== YOUR TASK ==
Look in the material below for the line with "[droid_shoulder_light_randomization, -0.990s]" and the line with "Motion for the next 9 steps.", then set down exactly those two lines and all lines between, nothing more.

BEGIN

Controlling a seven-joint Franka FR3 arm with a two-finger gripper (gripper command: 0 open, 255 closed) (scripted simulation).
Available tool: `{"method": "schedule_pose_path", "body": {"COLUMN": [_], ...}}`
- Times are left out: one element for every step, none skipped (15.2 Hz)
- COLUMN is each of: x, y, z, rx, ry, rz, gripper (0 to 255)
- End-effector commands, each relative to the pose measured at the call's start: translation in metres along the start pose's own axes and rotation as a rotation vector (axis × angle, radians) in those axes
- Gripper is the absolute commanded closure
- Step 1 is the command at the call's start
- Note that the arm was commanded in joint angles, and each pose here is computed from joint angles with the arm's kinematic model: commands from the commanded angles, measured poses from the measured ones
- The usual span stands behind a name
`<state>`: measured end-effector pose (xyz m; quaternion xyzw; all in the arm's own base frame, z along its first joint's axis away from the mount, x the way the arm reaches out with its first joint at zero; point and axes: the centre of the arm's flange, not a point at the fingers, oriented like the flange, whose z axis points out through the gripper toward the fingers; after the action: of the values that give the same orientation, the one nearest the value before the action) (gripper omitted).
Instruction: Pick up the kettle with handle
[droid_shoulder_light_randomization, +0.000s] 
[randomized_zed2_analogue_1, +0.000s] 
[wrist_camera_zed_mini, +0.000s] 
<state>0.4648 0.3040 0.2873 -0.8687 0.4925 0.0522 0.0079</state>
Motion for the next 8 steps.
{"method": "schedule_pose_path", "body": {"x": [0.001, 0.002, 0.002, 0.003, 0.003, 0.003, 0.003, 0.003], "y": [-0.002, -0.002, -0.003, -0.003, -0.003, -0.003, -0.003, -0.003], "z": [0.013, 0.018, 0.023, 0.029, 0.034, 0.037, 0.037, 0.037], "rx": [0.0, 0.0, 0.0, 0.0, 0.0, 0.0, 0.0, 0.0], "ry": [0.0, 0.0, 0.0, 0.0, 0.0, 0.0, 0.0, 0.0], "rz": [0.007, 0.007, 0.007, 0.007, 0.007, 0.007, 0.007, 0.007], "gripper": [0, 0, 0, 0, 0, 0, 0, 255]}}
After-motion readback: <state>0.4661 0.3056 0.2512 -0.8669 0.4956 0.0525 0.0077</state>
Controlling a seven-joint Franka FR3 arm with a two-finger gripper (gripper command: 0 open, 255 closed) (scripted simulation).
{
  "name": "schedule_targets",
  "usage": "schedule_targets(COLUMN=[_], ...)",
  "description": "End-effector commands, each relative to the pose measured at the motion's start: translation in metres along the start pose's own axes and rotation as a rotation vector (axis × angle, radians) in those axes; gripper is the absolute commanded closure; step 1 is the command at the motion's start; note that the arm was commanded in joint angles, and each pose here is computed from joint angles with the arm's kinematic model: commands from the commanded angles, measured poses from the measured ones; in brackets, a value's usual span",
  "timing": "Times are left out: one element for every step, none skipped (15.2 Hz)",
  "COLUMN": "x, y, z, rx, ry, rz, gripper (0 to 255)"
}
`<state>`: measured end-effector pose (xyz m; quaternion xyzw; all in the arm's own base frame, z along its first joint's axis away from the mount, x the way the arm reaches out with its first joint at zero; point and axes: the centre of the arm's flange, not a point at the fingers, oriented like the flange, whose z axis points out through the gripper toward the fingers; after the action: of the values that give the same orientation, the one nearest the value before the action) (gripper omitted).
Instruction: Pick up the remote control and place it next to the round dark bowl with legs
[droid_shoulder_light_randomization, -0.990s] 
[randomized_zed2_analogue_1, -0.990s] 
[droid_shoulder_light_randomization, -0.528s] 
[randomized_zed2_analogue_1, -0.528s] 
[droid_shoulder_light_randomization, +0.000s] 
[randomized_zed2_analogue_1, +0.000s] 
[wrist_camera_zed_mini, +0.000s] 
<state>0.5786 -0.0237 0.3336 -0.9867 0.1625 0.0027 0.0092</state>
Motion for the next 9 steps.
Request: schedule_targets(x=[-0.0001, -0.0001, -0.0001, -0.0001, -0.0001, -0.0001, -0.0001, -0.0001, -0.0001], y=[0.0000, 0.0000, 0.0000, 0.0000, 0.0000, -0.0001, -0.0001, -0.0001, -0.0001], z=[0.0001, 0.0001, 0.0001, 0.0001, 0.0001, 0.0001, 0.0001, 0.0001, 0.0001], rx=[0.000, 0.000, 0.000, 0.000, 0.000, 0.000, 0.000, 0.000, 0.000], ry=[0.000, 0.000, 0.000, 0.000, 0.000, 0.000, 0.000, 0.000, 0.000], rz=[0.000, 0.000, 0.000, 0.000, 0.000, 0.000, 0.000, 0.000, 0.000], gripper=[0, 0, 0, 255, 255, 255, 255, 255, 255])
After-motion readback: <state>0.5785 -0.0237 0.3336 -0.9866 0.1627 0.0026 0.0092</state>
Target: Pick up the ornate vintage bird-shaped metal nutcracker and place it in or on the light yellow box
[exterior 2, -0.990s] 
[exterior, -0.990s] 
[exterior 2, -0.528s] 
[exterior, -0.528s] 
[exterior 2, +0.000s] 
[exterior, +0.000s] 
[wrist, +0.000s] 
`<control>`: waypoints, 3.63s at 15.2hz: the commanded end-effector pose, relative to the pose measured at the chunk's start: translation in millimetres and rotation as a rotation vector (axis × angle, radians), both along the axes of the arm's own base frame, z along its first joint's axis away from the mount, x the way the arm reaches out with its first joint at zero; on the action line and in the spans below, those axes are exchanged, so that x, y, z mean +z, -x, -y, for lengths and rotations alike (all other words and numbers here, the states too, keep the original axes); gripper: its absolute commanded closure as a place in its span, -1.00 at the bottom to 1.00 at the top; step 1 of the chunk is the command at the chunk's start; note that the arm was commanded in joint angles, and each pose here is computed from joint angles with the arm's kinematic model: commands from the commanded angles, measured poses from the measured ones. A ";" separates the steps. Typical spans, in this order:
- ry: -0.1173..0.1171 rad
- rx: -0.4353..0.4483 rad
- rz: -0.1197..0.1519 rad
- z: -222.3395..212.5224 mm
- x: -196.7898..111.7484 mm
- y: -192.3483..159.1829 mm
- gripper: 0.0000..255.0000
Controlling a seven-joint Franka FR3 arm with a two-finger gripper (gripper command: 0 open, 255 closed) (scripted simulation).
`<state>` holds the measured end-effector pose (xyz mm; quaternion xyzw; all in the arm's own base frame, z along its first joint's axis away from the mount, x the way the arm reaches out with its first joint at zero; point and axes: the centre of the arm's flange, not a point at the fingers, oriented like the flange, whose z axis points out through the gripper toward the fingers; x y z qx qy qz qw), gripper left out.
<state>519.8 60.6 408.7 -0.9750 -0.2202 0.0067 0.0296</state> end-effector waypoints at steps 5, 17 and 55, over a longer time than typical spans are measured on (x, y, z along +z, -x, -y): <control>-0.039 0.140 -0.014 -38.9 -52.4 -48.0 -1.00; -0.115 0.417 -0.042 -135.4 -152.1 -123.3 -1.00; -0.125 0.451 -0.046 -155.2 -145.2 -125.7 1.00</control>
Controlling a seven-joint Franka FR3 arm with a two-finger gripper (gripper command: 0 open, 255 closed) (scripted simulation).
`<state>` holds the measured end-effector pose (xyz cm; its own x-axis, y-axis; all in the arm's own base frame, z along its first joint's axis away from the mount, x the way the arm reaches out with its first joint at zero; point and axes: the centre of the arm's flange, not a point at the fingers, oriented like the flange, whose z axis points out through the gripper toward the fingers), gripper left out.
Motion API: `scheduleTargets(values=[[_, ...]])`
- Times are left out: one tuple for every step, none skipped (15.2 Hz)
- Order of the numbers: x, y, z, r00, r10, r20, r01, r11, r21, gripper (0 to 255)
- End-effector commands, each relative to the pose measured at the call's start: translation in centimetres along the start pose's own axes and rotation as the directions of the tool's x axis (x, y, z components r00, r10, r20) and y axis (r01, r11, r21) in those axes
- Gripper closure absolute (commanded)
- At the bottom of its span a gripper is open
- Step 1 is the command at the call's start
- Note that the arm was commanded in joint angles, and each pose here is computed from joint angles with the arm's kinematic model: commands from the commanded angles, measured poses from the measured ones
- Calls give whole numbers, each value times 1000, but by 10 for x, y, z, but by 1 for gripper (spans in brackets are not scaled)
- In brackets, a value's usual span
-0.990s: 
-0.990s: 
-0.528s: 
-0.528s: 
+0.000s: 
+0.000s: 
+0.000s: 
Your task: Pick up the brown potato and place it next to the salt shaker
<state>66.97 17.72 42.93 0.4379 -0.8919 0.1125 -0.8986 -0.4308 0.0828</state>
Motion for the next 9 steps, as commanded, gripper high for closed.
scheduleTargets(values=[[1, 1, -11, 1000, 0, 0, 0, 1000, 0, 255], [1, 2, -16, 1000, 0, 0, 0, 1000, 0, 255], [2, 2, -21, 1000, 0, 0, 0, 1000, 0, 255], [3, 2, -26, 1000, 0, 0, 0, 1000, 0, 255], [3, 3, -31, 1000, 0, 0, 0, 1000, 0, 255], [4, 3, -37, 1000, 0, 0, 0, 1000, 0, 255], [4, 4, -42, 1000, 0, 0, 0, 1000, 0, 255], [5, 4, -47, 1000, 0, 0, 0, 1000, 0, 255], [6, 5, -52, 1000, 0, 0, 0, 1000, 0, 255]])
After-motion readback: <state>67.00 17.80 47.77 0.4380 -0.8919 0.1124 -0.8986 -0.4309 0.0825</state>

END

== EXERCISE SOLUTION ==
[droid_shoulder_light_randomization, -0.990s] 
[randomized_zed2_analogue_1, -0.990s] 
[droid_shoulder_light_randomization, -0.528s] 
[randomized_zed2_analogue_1, -0.528s] 
[droid_shoulder_light_randomization, +0.000s] 
[randomized_zed2_analogue_1, +0.000s] 
[wrist_camera_zed_mini, +0.000s] 
<state>0.5786 -0.0237 0.3336 -0.9867 0.1625 0.0027 0.0092</state>
Motion for the next 9 steps.

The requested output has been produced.